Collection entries
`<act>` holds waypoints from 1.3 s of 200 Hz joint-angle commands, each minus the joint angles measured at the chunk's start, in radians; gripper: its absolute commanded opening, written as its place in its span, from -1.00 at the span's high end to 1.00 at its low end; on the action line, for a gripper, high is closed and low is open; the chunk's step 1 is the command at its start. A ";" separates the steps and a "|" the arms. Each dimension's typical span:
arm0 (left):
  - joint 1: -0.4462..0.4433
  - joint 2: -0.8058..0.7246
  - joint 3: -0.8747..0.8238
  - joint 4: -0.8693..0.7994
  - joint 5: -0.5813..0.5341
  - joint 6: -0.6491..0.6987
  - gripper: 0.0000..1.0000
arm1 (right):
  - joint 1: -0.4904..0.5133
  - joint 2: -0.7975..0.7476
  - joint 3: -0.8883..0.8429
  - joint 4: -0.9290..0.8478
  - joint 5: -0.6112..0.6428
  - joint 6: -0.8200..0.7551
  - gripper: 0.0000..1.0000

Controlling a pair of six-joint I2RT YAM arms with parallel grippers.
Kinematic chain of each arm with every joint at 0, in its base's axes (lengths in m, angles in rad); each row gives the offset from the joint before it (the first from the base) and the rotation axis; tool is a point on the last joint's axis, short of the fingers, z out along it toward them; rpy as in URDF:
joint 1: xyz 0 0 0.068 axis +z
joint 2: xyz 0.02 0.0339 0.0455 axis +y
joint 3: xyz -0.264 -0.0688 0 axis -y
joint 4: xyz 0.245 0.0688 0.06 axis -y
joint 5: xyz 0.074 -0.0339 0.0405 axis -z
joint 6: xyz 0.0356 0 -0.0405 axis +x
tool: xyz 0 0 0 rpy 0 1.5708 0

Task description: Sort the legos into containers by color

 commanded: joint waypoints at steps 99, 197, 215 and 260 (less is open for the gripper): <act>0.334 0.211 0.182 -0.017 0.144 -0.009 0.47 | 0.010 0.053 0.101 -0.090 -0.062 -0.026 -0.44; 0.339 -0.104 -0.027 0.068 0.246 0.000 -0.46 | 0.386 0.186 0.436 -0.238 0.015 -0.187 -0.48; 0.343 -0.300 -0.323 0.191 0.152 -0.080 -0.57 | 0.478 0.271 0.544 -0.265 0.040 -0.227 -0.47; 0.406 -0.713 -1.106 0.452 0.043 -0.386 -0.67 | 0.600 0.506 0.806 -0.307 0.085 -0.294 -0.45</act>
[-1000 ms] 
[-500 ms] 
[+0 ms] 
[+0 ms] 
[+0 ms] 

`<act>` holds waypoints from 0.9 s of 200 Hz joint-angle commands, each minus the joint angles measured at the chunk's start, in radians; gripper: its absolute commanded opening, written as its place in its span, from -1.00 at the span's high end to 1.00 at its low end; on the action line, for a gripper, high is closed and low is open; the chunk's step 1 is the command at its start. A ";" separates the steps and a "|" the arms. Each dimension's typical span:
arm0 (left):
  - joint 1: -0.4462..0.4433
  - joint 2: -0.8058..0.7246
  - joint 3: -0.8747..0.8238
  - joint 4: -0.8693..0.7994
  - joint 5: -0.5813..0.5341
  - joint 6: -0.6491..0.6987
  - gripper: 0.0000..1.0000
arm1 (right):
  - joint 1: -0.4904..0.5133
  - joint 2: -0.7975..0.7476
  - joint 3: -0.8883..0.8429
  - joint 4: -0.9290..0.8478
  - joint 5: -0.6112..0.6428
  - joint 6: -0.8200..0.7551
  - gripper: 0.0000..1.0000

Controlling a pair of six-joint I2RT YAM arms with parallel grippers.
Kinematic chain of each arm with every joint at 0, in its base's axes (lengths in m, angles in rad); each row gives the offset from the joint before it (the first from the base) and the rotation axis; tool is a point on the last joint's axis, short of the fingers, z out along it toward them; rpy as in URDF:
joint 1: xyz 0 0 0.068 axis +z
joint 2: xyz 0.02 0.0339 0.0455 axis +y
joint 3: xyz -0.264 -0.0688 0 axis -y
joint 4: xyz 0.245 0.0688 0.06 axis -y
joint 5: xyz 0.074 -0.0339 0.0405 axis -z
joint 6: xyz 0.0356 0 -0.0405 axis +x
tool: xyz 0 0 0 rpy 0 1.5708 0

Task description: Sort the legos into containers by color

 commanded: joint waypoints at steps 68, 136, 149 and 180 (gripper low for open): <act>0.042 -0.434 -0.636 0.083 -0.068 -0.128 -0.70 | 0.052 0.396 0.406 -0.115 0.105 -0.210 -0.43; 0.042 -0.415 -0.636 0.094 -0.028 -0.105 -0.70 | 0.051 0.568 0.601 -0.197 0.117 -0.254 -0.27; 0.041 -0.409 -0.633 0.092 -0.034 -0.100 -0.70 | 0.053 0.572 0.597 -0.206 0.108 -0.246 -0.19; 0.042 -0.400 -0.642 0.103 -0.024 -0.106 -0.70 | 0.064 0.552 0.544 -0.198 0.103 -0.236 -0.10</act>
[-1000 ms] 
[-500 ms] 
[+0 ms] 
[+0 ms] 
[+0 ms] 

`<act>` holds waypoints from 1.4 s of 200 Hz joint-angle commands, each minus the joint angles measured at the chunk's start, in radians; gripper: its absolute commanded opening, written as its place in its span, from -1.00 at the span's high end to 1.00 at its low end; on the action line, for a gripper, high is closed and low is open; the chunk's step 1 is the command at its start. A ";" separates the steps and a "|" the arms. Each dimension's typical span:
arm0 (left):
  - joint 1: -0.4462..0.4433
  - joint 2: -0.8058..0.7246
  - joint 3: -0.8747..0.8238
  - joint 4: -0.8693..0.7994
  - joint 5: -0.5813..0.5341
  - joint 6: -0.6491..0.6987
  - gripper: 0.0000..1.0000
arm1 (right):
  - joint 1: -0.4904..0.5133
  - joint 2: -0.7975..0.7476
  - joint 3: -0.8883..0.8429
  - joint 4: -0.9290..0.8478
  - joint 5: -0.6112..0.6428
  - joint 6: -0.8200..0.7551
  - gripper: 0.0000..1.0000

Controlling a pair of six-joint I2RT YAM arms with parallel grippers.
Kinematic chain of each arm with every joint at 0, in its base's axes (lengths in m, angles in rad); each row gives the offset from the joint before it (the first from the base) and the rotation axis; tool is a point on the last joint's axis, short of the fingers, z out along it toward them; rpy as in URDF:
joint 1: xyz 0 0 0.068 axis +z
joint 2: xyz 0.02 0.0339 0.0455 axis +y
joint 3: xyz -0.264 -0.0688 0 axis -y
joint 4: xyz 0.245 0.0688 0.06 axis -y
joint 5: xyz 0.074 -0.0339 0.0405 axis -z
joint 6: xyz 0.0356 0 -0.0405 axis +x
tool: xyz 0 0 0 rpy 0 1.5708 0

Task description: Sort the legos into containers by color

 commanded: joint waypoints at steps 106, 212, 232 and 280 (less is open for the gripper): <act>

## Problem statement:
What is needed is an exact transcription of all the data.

## Answer to this task:
`<act>` holds waypoints from 1.3 s of 200 Hz joint-angle commands, each minus the joint angles measured at the chunk's start, in radians; gripper: its absolute commanded opening, written as its place in its span, from -1.00 at the span's high end to 1.00 at its low end; on the action line, for a gripper, high is closed and low is open; the chunk's step 1 is the command at its start. A ";" separates the steps and a "|" the arms. Each dimension's typical span:
arm0 (left):
  - joint 1: -0.4462..0.4433
  - joint 2: -0.8058..0.7246
  - joint 3: -0.8747..0.8238
  - joint 4: -0.8693..0.7994
  - joint 5: -0.5813..0.5341
  - joint 6: -0.6491..0.6987
  - gripper: 0.0000..1.0000
arm1 (right):
  - joint 1: -0.4904..0.5133
  - joint 2: -0.7975..0.7476
  - joint 3: -0.8883..0.8429
  - joint 4: -0.9290..0.8478
  - joint 5: -0.6112..0.6428
  - joint 6: -0.8200..0.7551
  - gripper: 0.0000..1.0000

Controlling a pair of six-joint I2RT YAM arms with parallel grippers.
Kinematic chain of each arm with every joint at 0, in its base's axes (lengths in m, angles in rad); each row gives the offset from the joint before it (the first from the base) and the rotation axis; tool is a point on the last joint's axis, short of the fingers, z out along it toward them; rpy as in URDF:
joint 1: xyz 0 0 0.068 axis +z
joint 2: xyz 0.02 0.0339 0.0455 axis +y
joint 3: xyz -0.264 -0.0688 0 axis -y
joint 4: xyz 0.245 0.0688 0.06 axis -y
joint 5: xyz 0.074 -0.0339 0.0405 axis -z
joint 6: xyz 0.0356 0 -0.0405 axis +x
tool: xyz 0 0 0 rpy 0 1.5708 0

Task description: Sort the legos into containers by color

 commanded: joint waypoints at steps 99, 197, 215 and 260 (less is open for the gripper): <act>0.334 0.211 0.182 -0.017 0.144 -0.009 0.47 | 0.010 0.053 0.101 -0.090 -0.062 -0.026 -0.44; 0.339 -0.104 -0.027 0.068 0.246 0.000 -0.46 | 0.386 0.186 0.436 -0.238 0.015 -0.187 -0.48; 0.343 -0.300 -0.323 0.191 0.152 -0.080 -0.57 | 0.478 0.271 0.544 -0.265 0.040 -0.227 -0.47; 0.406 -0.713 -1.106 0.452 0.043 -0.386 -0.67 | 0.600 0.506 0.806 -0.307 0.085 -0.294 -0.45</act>
[-1000 ms] 
[-500 ms] 
[+0 ms] 
[+0 ms] 
[+0 ms] 

`<act>` holds waypoints from 0.9 s of 200 Hz joint-angle commands, each minus the joint angles measured at the chunk's start, in radians; gripper: its absolute commanded opening, written as its place in its span, from -1.00 at the span's high end to 1.00 at its low end; on the action line, for a gripper, high is closed and low is open; the chunk's step 1 is the command at its start. A ";" separates the steps and a "|" the arms. Each dimension's typical span:
arm0 (left):
  - joint 1: -0.4462..0.4433
  - joint 2: -0.8058..0.7246
  - joint 3: -0.8747..0.8238
  - joint 4: -0.8693..0.7994
  - joint 5: -0.5813..0.5341
  - joint 6: -0.6491..0.6987
  - gripper: 0.0000..1.0000
arm1 (right):
  - joint 1: -0.4904..0.5133
  - joint 2: -0.7975..0.7476
  - joint 3: -0.8883..0.8429
  - joint 4: -0.9290..0.8478
  - joint 5: -0.6112..0.6428
  - joint 6: -0.8200..0.7551
  - gripper: 0.0000..1.0000

Controlling a pair of six-joint I2RT YAM arms with parallel grippers.
Kinematic chain of each arm with every joint at 0, in its base's axes (lengths in m, angles in rad); each row gives the offset from the joint before it (the first from the base) and the rotation axis; tool is a point on the last joint's axis, short of the fingers, z out along it toward them; rpy as in URDF:
joint 1: xyz 0 0 0.068 axis +z
joint 2: xyz 0.02 0.0339 0.0455 axis +y
joint 3: xyz -0.264 -0.0688 0 axis -y
joint 4: xyz 0.245 0.0688 0.06 axis -y
joint 5: xyz 0.074 -0.0339 0.0405 axis -z
joint 6: xyz 0.0356 0 -0.0405 axis +x
tool: xyz 0 0 0 rpy 0 1.5708 0

Task description: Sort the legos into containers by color

 commanded: joint waypoints at steps 68, 136, 149 and 180 (gripper low for open): <act>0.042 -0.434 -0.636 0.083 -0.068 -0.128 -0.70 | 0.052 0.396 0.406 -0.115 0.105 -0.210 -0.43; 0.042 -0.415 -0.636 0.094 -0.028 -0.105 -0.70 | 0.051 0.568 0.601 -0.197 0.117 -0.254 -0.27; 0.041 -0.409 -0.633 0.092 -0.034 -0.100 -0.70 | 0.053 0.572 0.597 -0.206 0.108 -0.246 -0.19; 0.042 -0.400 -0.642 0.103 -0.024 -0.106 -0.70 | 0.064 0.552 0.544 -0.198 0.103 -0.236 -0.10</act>
[-1000 ms] 
[-500 ms] 
[+0 ms] 
[+0 ms] 
[+0 ms] 

`<act>` holds waypoints from 1.4 s of 200 Hz joint-angle commands, each minus the joint angles measured at the chunk's start, in radians; gripper: its absolute commanded opening, written as its place in its span, from -1.00 at the span's high end to 1.00 at its low end; on the action line, for a gripper, high is closed and low is open; the chunk's step 1 is the command at its start. A ";" separates the steps and a "|" the arms. Each dimension's typical span:
arm0 (left):
  - joint 1: -0.4462..0.4433
  - joint 2: -0.8058..0.7246
  - joint 3: -0.8747..0.8238
  - joint 4: -0.8693..0.7994
  - joint 5: -0.5813..0.5341
  - joint 6: -0.6491..0.6987
  - gripper: 0.0000..1.0000
arm1 (right):
  - joint 1: -0.4904..0.5133
  - joint 2: -0.7975..0.7476
  - joint 3: -0.8883..0.8429
  - joint 4: -0.9290..0.8478
  - joint 5: -0.6112..0.6428
  - joint 6: -0.8200..0.7551
  - gripper: 0.0000..1.0000

Controlling a pair of six-joint I2RT YAM arms with parallel grippers.
Kinematic chain of each arm with every joint at 0, in its base's axes (lengths in m, angles in rad); each row gives the offset from the joint before it (the first from the base) and the rotation axis; tool is a point on the last joint's axis, short of the fingers, z out along it toward them; rpy as in URDF:
joint 1: xyz 0 0 0.068 axis +z
joint 2: xyz 0.02 0.0339 0.0455 axis +y
joint 3: xyz -0.264 -0.0688 0 axis -y
joint 4: xyz 0.245 0.0688 0.06 axis -y
joint 5: xyz 0.074 -0.0339 0.0405 axis -z
joint 6: xyz 0.0356 0 -0.0405 axis +x
tool: xyz 0 0 0 rpy 0 1.5708 0

Task description: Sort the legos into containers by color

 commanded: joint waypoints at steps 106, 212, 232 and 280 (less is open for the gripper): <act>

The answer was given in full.